- Exercise prompt
As soon as the line containing "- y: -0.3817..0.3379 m" appears in the material below, start returning lines exactly, and end with the line containing "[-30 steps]".

- Data
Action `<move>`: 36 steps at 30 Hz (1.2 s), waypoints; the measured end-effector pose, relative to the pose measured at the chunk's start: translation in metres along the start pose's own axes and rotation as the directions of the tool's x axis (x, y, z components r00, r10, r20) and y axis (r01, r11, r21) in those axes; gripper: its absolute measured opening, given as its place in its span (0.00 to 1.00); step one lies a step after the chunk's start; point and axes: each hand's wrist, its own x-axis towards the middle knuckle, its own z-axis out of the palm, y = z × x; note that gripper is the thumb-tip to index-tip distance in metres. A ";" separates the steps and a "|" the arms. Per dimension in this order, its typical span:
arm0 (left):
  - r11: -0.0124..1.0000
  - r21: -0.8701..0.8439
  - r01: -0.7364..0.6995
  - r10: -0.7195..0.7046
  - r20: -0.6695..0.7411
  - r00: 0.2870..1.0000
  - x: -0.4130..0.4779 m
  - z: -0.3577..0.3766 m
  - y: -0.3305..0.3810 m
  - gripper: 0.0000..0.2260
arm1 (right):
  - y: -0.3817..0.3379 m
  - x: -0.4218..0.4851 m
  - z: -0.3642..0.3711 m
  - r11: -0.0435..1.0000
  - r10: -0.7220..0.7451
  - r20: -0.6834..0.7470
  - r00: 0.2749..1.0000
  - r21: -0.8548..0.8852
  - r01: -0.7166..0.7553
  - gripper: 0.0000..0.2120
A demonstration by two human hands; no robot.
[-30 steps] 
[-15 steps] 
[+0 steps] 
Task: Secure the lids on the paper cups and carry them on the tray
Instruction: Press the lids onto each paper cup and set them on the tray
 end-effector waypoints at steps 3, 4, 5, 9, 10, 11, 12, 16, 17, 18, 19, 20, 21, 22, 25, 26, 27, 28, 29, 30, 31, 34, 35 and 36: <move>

- Written solution
  - y: -0.3817..0.3379 m
  - x: -0.4218..0.4851 m
  - z: -0.3642..0.3711 m
  - r11: -0.0435..1.0000
  - r10: -0.7220..0.7451
  - r20: -0.6834..0.7470
  - r00: 0.2749..1.0000
  - r21: -0.8548..0.8852
  - r01: -0.7166..0.7553
  - gripper: 0.0000..0.2120
A demonstration by two human hands; no robot.
[-30 steps] 

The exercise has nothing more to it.